In a classic example of a market that bends, but has yet to break, natural gas futures rebounded ahead of the weekend after notching a new low for the week early in Friday’s session. With that the September contract concluded a tumultuous week of trading in which three up days were not enough to overcome two days of significant losses. The contract finished at $5.533, up 9.1 cents for the day, but down 5.5 cents for the week.

After spending most of Friday’s session near its lows for the week, the September contract rebounded late Friday on a combination of supportive crude prices and precautionary buying on hurricane fears. Venezuela joined Russia and Iraq in the crude oil headlines Friday as the country braces for a presidential recall referendum that sources fear may spawn more civil insurrection and crude oil production curtailments.

However, Tim Evans of IFR Pegasus in New York is quick to throw water on that scenario. “The oil fields and export terminal are at some remove from population centers. A Chavez win and protests is only one possible outcome, and PDVSA was purged of politically active employees following the December 2002 strike,” he wrote in a note to customers Friday. September crude finished at $46.58 Friday, up $1.08 for the day and just off the commodity’s new, all-time high at $46.65.

But crude was not the only attention-grabber Friday. Also influencing the price of natural gas was a new flurry of tropical activity out in the Atlantic Ocean. As of press time Friday, the National Hurricane Center had initiated coverage of Tropical Depressions Four and Five. Though both systems were still thousands of miles away from gas infrastructure in the Gulf of Mexico, traders were taking no chances and were seen bidding the market higher in a bit of pre-weekend hurricane hype.

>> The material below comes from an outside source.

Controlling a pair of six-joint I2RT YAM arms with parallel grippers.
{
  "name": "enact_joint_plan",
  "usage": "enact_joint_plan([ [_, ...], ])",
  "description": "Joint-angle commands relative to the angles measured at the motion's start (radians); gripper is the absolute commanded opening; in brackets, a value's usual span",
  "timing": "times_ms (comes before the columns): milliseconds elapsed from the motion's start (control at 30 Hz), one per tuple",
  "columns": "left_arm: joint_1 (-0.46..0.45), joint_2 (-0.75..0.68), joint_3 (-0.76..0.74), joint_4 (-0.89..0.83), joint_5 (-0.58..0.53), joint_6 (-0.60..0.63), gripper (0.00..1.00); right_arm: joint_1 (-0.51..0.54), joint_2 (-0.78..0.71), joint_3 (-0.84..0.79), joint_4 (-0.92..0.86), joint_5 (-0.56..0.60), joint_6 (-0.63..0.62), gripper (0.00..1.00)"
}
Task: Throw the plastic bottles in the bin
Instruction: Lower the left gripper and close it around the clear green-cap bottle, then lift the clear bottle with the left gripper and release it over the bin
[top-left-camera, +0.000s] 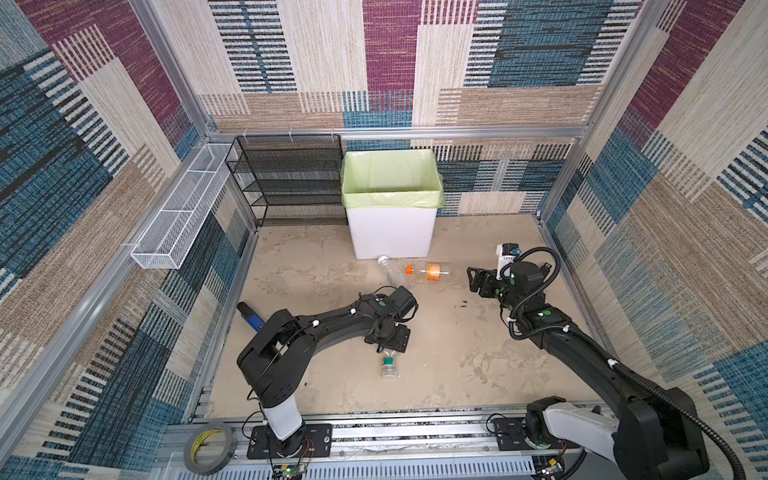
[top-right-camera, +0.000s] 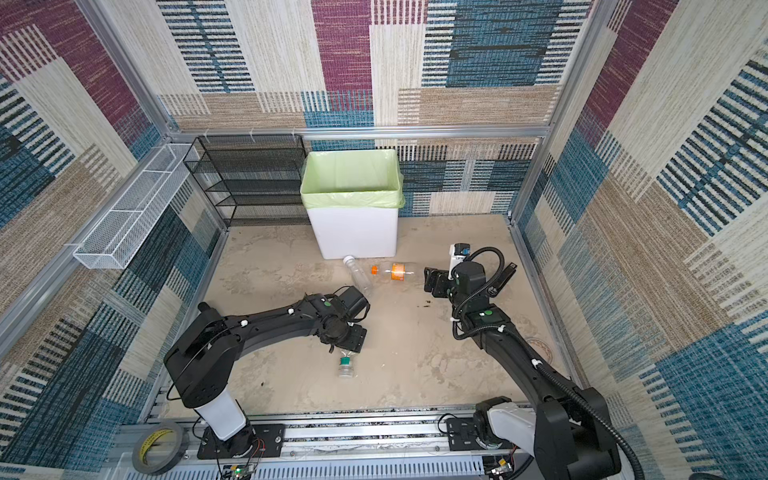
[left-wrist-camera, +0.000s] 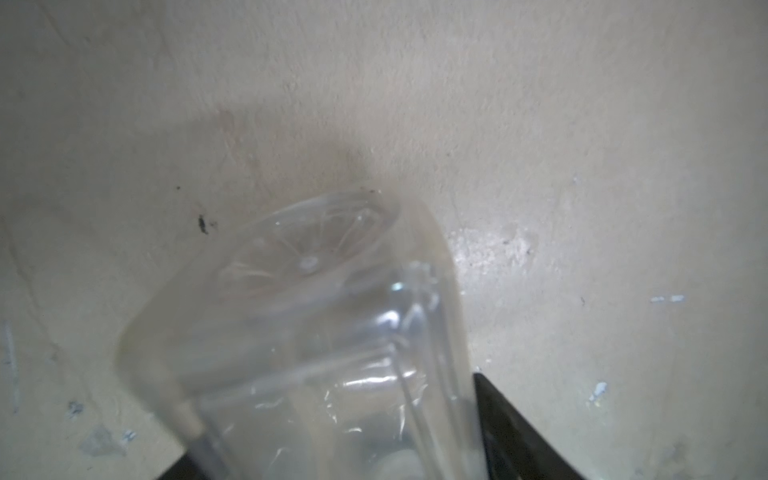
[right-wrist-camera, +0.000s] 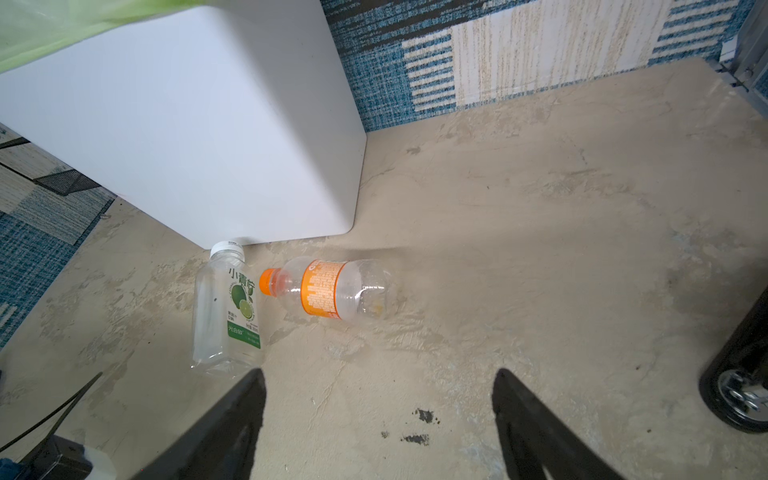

Aside from supportive crude oil futures and hurricane concerns, natural gas bulls have very little on which to hang their hat, traders agree. Record low temperatures (for the date) in Minnesota and jacket weather in Chicago might usually put the buyers on the offensive, but that is not the case in the month of August, when the lost cooling demand in those areas is actually a bearish phenomenon, a Washington DC-based broker noted. “Aside from the storms, this weather pattern is very bearish…. Add to that the fact that we have largely decoupled from crude, and you have a recipe for lower prices.”

Technicals are also bearish, she continued. “On both the daily and weekly perpetual charts you have series of lower lows and lower highs… Immediate support is seen at $5.42, and a break there could lead to a test of $5.29 or ultimately back down to the $5.05-06 area.”

Evans agrees with her price-negative inclination and points to the $4.39 low notched last September of an example of what the gas market can do when faced with mild weather and a burgeoning level of gas in underground storage. His early prediction for this Thursday’s storage report is for a 65-75 Bcf net refill. If realized, a number of that magnitude would fall just below the year ago analog of 77 Bcf, but comfortably above the five-year average build of 59 Bcf.